EITN: What about automation for the telco sector?
Eric: In telcos, the most automated infrastructure management tasks include security, network automation, and system/security updates.
Singtel deployed Red Hat Ansible Automation to address the rise of active mobile consumers and digital businesses in Asia Pacific which has driven demand for reliable and fast internet connectivity.
With Red Hat Ansible Automation, Singtel can use playbooks for configuration management and to automate time-consuming, repetitive tasks such as diagnostics and report generation. This not only helps ensure better stability and network uptime, but also frees up employees from routine work to focus on revenue-generating tasks.
 EITN: Especially when it comes to building of hybrid clouds. Correct me if I am wrong, Red Hat has solutions for private cloud deployment and management. IBM has public cloud for enterprises? How does Red Hat work with IBM to provide hybrid cloud, if at all? What is the role that automation can play here?
 Eric: As organisations examine their options for the cloud, many are selecting a hybrid cloud architecture. This decision is typically made as there are advantages that both the private and public cloud bring to the table. But as the adoption of hybrid cloud increases, organizations are also discovering the complexities that come along with that decision due to the need to manage both private and public clouds as a cohesive entity.
In order to achieve the benefits of a hybrid, organisations must be able to quickly scale infrastructure resources, address the governance of both private and public clouds, manage where application workloads are placed and be prepared to move workloads between private and public as needed. Organizations should also provide a configuration management solution that works in both clouds to ensure consistency, and develop and execute IT process runbooks for both clouds so that there is commonality of support across both clouds.
Red Hat is also the leader in Kubernetes, from cloud-native infrastructure to the edge to the developer services running on top of these platforms. Powered by OpenShift, Red Hat is driving hybrid cloud ubiquity with IBM – keeping in line with Red Hat’s commitment to customer choice, the partnership supports a broader range of architectures, including IBM POWER, IBM Z, IBM LinuxONE and with support for IBM Storage. More than just being available on public clouds, Red Hat OpenShift is also offered as a managed service across these footprints, removing many of the infrastructure headaches associated with managing and maintaining cloud-native platforms.
EITN: What is the roadmap for your automation portfolio for the next 2 years?

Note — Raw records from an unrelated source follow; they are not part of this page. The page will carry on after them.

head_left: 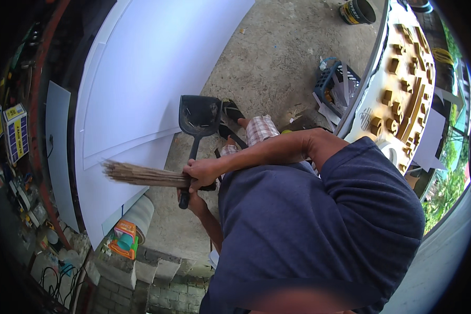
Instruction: Sweeping waste and debris from the floor and work surfaces into a dustpan.
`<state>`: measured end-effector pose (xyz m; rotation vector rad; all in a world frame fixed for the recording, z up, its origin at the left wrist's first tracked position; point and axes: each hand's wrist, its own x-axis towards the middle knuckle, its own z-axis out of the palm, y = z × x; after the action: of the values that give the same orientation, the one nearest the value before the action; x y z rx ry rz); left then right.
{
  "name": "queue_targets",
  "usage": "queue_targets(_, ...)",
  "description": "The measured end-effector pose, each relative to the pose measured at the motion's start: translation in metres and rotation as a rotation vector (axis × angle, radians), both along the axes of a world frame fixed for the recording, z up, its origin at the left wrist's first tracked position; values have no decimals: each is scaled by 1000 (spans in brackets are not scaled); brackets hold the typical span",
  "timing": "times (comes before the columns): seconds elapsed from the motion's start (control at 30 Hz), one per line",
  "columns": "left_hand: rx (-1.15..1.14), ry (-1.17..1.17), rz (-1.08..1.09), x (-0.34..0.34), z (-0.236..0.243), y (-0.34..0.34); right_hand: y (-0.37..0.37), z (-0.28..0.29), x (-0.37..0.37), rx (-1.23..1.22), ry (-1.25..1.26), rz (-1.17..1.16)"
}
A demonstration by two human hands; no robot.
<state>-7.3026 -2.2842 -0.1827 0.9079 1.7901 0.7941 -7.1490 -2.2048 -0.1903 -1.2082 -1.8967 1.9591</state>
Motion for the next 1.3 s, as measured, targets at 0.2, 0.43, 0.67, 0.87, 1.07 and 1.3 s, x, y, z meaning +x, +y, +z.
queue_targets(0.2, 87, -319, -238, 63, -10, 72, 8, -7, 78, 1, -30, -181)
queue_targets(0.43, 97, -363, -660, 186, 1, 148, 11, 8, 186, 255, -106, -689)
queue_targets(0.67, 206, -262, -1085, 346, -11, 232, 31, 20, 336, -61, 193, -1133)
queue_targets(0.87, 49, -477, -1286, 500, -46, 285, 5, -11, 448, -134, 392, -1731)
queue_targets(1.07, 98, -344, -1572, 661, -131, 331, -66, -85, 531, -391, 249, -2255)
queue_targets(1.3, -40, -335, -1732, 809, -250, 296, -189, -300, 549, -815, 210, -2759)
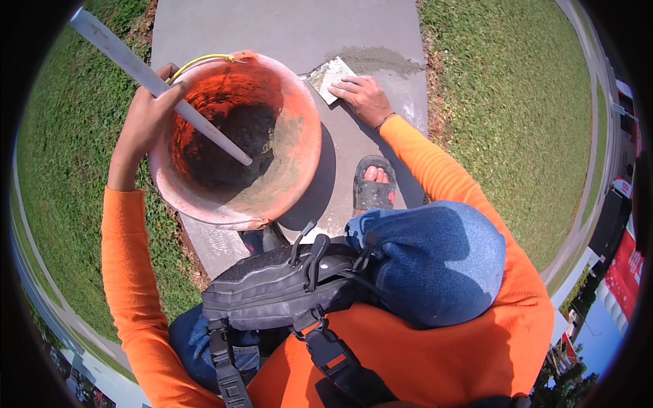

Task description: The person mixes a grey material in a bucket using a white pipe and then applies it to a crack in a concrete path using a small rectangular tool.

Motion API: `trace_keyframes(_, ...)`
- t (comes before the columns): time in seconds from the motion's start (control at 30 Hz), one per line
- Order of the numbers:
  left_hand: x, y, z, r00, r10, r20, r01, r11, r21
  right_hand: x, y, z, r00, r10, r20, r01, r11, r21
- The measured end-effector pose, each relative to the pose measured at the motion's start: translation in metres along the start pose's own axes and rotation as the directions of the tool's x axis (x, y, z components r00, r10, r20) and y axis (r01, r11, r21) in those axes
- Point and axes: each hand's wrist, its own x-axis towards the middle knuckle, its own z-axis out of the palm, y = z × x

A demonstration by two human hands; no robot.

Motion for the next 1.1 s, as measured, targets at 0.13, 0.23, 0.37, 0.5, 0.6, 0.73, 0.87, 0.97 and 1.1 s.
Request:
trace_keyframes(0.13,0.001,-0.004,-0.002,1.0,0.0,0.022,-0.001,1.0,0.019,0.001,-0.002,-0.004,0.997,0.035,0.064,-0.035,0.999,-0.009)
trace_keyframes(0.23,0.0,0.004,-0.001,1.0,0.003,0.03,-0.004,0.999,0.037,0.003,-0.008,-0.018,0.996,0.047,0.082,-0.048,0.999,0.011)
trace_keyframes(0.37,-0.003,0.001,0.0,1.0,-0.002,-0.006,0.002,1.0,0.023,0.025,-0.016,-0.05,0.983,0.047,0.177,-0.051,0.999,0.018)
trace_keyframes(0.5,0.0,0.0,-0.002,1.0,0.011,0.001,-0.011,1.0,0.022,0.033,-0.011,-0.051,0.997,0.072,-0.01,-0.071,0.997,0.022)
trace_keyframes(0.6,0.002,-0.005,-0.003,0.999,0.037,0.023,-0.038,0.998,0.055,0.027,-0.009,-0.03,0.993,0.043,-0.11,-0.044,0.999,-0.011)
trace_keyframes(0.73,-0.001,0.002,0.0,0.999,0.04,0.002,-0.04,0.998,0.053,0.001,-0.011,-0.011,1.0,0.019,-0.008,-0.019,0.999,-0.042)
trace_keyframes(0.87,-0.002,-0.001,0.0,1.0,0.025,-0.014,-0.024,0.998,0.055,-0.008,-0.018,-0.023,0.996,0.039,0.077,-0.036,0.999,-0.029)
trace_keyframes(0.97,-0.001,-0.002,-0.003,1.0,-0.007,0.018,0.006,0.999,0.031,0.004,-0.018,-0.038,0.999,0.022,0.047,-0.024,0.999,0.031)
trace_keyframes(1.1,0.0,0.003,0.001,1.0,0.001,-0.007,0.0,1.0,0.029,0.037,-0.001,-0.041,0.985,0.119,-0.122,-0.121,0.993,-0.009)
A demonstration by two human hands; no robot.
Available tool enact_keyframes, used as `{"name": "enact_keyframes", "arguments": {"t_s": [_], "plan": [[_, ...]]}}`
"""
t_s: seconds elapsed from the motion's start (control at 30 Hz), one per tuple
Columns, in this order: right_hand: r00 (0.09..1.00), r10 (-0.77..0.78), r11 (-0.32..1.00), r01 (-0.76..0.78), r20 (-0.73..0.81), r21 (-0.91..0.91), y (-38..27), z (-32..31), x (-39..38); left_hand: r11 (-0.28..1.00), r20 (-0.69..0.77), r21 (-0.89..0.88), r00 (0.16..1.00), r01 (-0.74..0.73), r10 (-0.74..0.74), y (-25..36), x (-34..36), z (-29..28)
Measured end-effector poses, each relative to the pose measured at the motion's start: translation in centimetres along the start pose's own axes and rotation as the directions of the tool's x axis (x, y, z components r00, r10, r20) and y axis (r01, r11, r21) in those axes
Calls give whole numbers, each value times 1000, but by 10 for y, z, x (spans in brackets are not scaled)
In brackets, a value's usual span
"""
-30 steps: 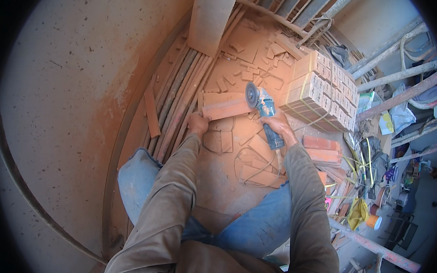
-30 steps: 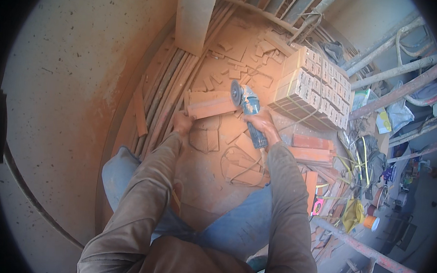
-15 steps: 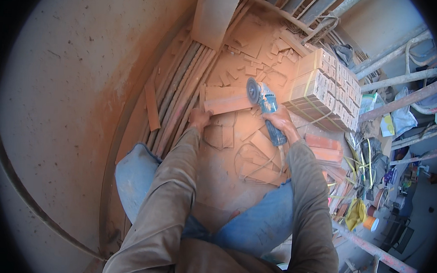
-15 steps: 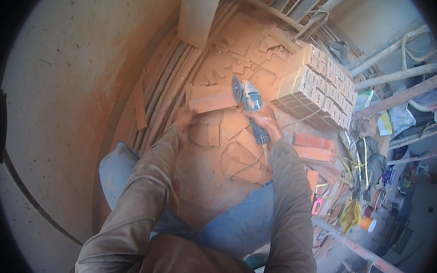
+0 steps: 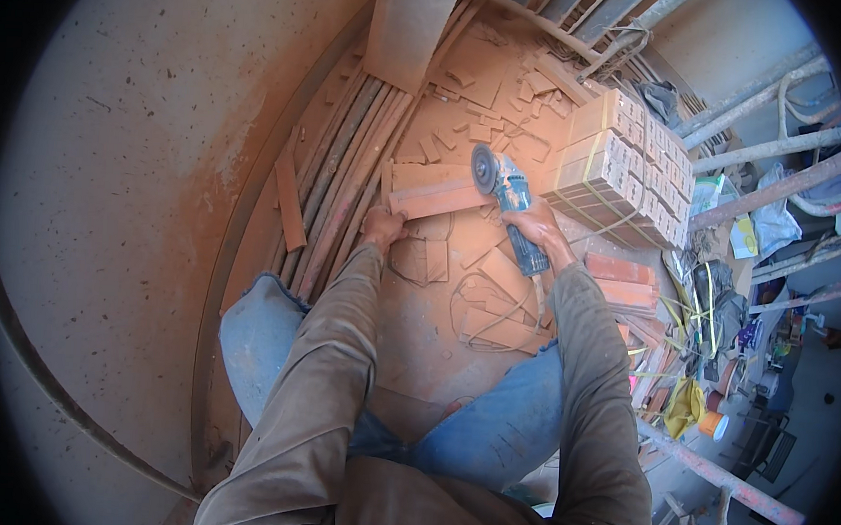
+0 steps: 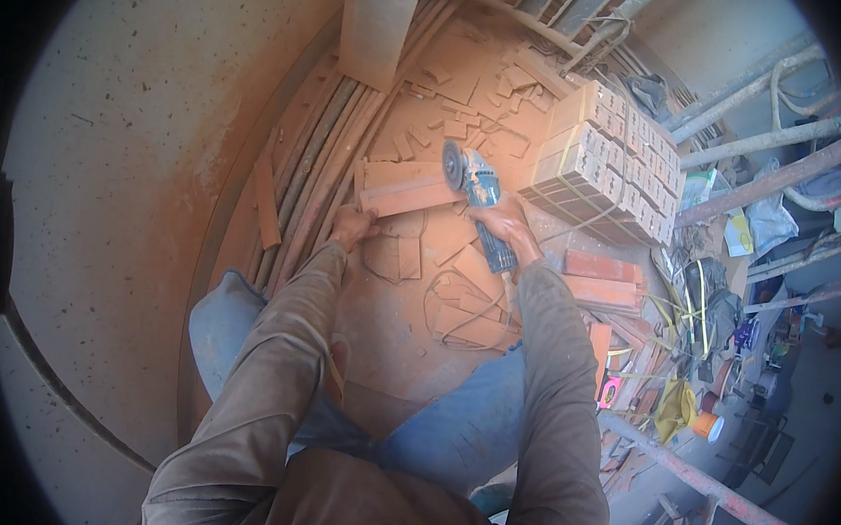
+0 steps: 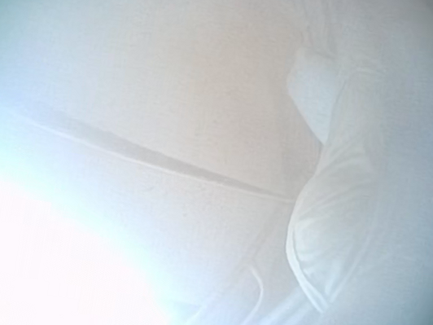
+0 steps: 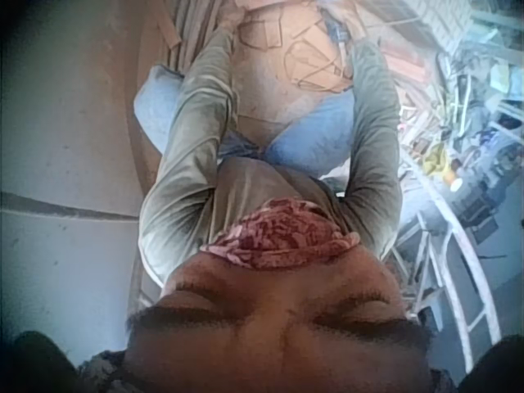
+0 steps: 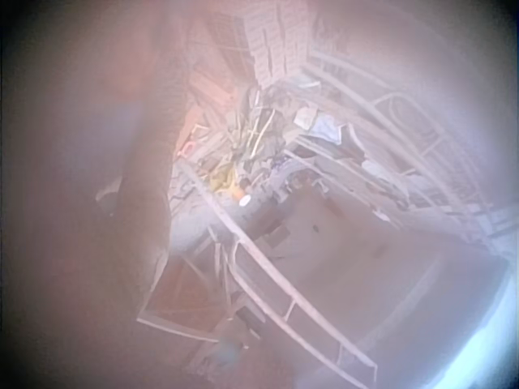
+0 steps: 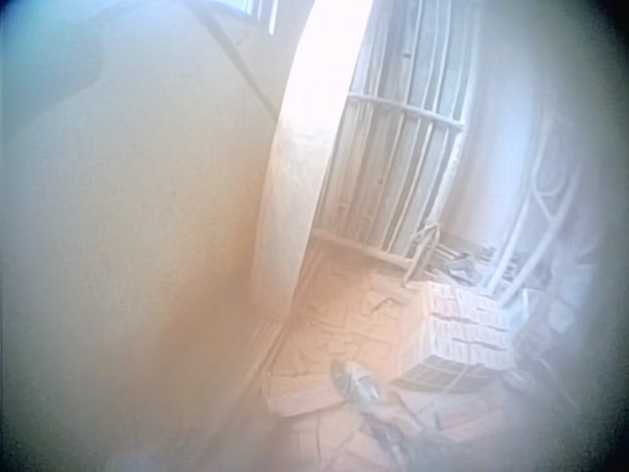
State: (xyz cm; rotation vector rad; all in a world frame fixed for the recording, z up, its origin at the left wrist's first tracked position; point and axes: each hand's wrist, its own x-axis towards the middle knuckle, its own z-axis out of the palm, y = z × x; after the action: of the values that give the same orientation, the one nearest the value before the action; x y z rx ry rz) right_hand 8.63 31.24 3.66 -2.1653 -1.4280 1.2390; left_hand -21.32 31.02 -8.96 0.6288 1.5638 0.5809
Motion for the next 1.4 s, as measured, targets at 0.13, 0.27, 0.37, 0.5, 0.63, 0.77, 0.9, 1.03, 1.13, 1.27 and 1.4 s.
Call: {"name": "enact_keyframes", "arguments": {"t_s": [0.13, 0.27, 0.37, 0.5, 0.63, 0.77, 0.9, 1.03, 1.13, 1.27, 1.4], "plan": [[1000, -11, 1000, 11, -6, -7, 5, -3, 2, 1000, 20, 9, 1000, 14, -14, 5, -3, 4], [1000, -2, 999, 2, -8, -35, 1, -2, -2, 1000, 15, -13, 999, 28, -28, 10, -8, 1], [1000, -31, 998, 31, -2, -56, 4, -1, 0, 1000, 23, -19, 1000, 12, -12, 13, -10, 0], [1000, 4, 997, -4, -6, -76, 0, 0, -3, 999, 15, -12, 999, 37, -37, 10, -5, 1], [1000, 14, 996, -14, -8, -86, -5, -3, -6, 999, 6, -5, 999, 53, -52, 11, -5, 1], [1000, 13, 998, -12, 4, -65, -6, -4, -5, 998, 19, -17, 998, 62, -62, 12, -6, 1], [1000, -13, 998, 13, 2, -67, -7, -3, -6, 999, 30, -25, 999, 30, -29, 9, -4, -1], [1000, 2, 995, -3, -10, -97, -4, -2, -3, 999, 38, -32, 999, 31, -30, 9, -5, 0], [999, -16, 994, 12, -33, -112, -3, 0, -1, 999, 38, -17, 999, 36, -35, 7, -3, -1], [999, -16, 995, 13, -36, -95, 3, 3, 7, 999, 43, -30, 999, 30, -28, 4, 0, 1], [1000, 10, 996, -11, -12, -85, -2, 1, 5, 999, 17, -40, 1000, 14, -13, -2, 2, 1]]}}
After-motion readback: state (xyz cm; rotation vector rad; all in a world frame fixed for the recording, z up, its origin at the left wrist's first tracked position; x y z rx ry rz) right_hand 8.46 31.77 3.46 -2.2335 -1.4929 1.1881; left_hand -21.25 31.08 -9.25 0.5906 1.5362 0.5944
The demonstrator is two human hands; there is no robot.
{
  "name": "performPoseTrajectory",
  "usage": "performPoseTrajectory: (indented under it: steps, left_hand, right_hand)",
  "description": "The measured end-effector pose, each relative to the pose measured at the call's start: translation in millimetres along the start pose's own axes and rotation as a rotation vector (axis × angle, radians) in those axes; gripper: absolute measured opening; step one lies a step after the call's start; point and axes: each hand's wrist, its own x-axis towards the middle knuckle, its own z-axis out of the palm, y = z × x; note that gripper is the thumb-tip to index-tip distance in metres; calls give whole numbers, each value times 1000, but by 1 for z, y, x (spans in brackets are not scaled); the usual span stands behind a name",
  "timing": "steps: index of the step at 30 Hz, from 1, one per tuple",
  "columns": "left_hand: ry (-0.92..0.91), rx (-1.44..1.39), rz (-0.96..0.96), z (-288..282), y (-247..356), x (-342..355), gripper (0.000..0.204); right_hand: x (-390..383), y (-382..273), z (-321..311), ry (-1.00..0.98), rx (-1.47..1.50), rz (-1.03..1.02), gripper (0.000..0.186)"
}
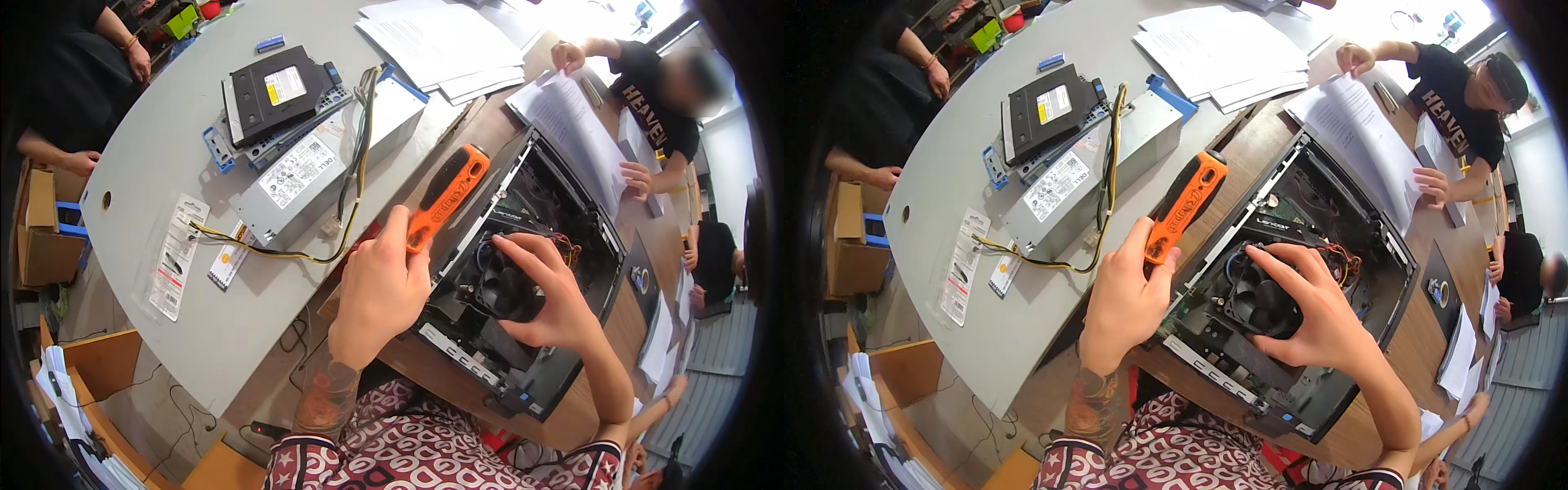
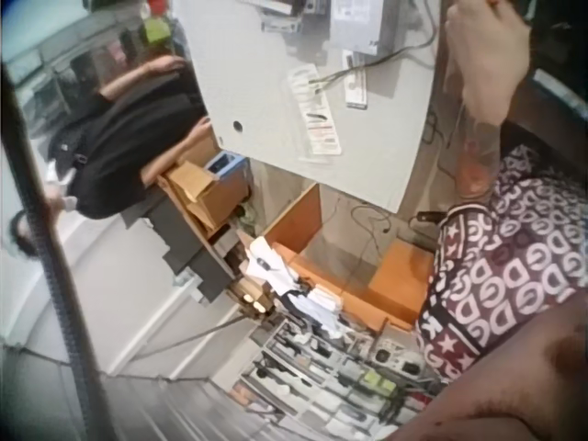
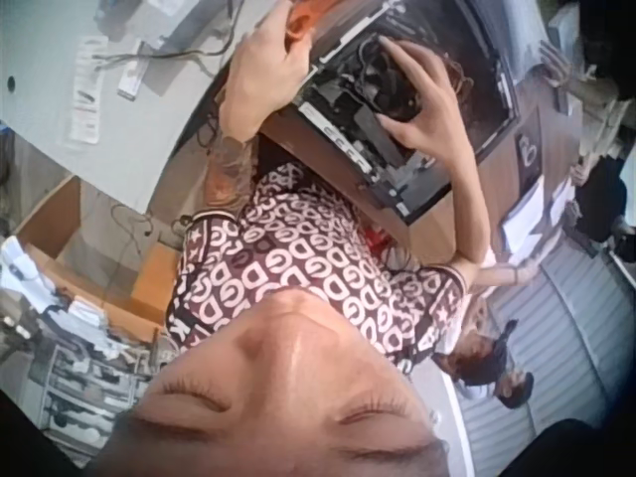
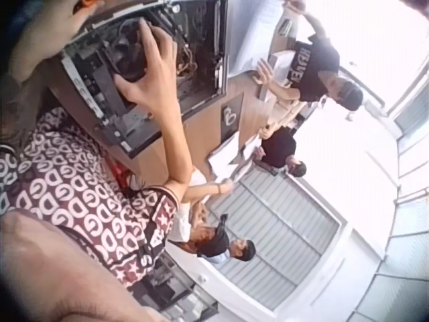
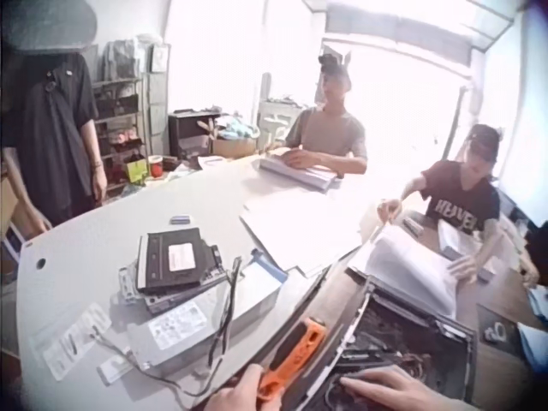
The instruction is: The person unscrews internal components of an open computer case using a screwdriver.
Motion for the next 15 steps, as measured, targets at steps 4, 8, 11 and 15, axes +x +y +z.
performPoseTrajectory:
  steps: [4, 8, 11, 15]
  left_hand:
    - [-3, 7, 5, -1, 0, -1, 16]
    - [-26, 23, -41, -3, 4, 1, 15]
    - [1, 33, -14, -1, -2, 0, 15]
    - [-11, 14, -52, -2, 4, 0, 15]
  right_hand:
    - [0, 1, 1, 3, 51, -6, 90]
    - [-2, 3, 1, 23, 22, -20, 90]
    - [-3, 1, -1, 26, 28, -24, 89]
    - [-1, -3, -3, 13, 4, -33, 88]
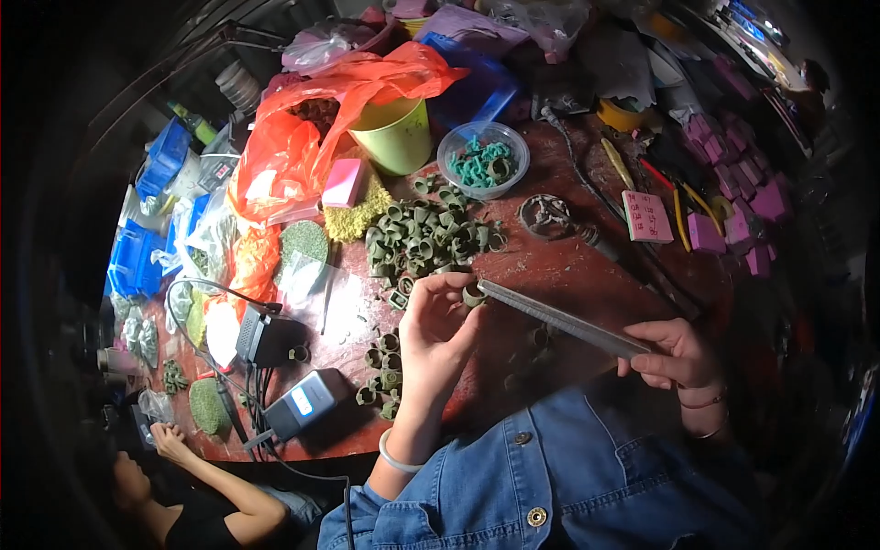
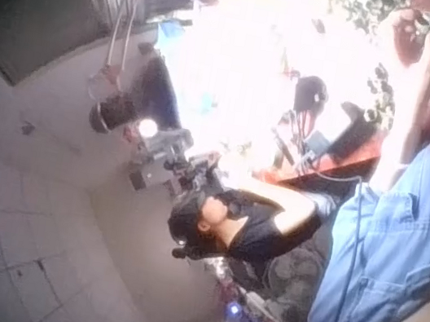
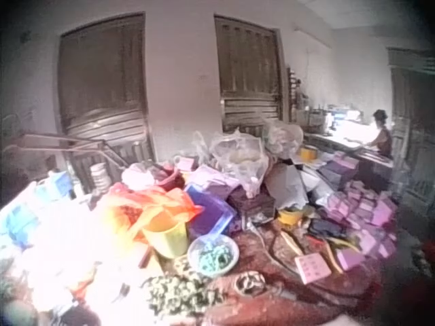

Eric: It is hard to predict the future, but the technologies and use cases surrounding business automation continue to evolve, driven by macro-level trends such as the intersection between automation and application intelligence.
We are also seeing the rise of citizen developers, and how open source advocates can bring this knowledge to automate the enterprise.
We may also see the impact of new cloud-native development and deployment with microservices and containers, and more. One exciting example where we see this taking shape is the open source TrustyAI project, which combines machine learning models and decision logic to deliver more clarity, and trust, in automated decisioning and predictive analytics systems.
As the largest open source company in the world, Red Hat believes that using an open development model helps create more stable, secure, and innovative technologies. We’ve spent more than two decades collaborating on community projects and protecting open source licenses so we can continue to develop software that pushes the boundaries of technological ability. Cross-sector and cross-vertical collaboration will only accelerate in the coming years, in order to jointly solve problems.